Task statement
In the entries below, find the line with "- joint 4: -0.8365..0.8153" and print exactly every line from there up to and including the line with "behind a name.", with no other lines.
# # # # #
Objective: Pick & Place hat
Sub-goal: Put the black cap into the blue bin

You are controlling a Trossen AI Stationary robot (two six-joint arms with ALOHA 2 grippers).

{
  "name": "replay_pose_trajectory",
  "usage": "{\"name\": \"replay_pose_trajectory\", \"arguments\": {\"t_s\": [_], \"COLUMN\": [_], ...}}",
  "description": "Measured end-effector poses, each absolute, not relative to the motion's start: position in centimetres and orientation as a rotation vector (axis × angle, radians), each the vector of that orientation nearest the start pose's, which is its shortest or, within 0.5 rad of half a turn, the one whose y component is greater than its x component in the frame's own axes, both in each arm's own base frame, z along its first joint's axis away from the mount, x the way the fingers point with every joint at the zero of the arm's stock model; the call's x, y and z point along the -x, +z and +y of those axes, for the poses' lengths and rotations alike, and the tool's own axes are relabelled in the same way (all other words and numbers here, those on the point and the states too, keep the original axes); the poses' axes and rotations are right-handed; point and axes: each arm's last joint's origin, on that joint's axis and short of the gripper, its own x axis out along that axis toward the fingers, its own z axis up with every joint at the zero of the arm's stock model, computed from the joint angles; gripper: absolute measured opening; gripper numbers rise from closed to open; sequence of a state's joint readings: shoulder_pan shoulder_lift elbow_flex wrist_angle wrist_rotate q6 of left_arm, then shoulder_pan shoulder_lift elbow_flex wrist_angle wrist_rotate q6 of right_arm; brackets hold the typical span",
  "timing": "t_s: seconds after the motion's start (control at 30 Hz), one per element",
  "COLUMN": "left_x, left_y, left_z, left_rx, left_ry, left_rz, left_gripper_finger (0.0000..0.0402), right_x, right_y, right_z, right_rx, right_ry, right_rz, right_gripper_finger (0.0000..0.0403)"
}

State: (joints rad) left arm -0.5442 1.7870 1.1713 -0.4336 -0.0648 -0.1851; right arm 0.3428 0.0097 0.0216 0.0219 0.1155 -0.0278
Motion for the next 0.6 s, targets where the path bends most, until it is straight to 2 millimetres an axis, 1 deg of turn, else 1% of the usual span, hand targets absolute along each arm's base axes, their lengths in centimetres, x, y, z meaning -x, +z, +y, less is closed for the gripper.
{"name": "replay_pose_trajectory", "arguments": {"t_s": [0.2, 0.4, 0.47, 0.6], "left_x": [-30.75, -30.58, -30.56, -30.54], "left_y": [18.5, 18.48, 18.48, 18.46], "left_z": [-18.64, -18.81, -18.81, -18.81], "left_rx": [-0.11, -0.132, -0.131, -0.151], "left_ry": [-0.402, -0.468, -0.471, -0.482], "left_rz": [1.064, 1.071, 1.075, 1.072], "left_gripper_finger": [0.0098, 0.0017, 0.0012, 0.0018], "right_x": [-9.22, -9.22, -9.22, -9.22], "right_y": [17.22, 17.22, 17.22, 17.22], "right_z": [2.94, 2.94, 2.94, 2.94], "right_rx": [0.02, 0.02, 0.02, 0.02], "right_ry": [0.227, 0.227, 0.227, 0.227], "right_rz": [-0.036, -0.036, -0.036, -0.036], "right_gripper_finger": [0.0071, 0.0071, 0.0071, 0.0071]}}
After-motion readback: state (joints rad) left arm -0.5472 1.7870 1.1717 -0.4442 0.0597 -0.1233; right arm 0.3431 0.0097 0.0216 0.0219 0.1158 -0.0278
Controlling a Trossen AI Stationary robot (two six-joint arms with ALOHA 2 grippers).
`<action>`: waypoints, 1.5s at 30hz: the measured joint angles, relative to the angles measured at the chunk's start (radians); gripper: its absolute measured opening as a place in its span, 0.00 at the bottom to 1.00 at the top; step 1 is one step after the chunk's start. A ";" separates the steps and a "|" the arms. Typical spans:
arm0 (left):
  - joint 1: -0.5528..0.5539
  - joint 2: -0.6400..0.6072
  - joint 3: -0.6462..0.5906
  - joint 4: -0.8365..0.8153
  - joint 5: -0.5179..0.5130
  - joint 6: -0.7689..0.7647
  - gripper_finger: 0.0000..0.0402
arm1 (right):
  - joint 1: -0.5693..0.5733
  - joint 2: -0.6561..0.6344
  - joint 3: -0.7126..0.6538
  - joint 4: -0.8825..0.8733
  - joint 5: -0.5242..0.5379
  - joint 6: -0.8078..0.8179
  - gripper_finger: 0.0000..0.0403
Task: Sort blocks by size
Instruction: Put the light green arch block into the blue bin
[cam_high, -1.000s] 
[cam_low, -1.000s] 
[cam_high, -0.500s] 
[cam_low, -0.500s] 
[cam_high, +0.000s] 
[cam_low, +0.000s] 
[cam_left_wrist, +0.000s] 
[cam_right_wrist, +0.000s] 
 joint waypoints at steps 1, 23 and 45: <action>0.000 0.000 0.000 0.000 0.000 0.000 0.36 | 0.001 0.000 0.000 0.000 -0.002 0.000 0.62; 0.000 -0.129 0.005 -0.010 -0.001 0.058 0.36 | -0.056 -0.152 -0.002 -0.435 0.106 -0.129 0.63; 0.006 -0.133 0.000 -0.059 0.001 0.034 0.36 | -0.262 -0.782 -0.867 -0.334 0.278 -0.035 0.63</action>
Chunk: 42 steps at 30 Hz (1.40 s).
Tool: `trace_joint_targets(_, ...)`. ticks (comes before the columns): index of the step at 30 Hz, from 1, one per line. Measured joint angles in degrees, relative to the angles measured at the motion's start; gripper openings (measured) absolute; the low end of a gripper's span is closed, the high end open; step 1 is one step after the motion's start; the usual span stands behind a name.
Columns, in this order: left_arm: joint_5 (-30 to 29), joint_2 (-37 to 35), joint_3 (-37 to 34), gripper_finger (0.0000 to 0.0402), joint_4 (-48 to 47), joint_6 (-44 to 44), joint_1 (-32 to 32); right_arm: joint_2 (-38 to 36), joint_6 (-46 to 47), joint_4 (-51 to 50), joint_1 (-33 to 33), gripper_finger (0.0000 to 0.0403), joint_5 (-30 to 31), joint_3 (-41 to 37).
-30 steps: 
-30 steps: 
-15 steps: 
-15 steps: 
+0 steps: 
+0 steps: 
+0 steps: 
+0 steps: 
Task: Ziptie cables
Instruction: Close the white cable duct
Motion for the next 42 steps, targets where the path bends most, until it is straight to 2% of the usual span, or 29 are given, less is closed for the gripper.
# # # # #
Response below
  - joint 4: -0.8365..0.8153
  - joint 5: -0.5179..0.5130
  - joint 6: -0.7689..0.7647
  - gripper_finger: 0.0000..0.0402
arm1 (right):
  - joint 1: -0.5693..0.5733
  - joint 2: -0.6561..0.6344
  - joint 3: -0.7126..0.6538
  - joint 4: -0.8825..0.8733
  - joint 5: -0.5242..0.5379
  - joint 6: -0.8078..0.8179
  - gripper_finger: 0.0000..0.0403
Task: Sort blocks by size
Instruction: Put the light green arch block into the blue bin
[cam_high, -1.000s] 
[cam_low, -1.000s] 
[cam_high, -0.500s] 
[cam_low, -0.500s] 
[cam_high, +0.000s] 
[cam_low, +0.000s] 
[cam_left_wrist, +0.000s] 
[cam_right_wrist, +0.000s] 
 joint waypoints at steps 1, 23 and 45: <action>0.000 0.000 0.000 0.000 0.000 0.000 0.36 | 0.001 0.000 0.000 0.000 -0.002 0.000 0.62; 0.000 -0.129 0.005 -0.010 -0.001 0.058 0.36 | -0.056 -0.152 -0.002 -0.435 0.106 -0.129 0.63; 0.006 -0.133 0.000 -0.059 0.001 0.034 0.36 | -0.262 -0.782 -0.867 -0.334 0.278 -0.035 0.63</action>
Chunk: 42 steps at 30 Hz (1.40 s).
Tool: `trace_joint_targets(_, ...)`. ticks (comes before the columns): index of the step at 30 Hz, from 1, one per line. Measured joint angles in degrees, relative to the angles measured at the motion's start; gripper openings (measured) absolute; the low end of a gripper's span is closed, the high end open; step 1 is one step after the motion's start; the usual span stands behind a name.

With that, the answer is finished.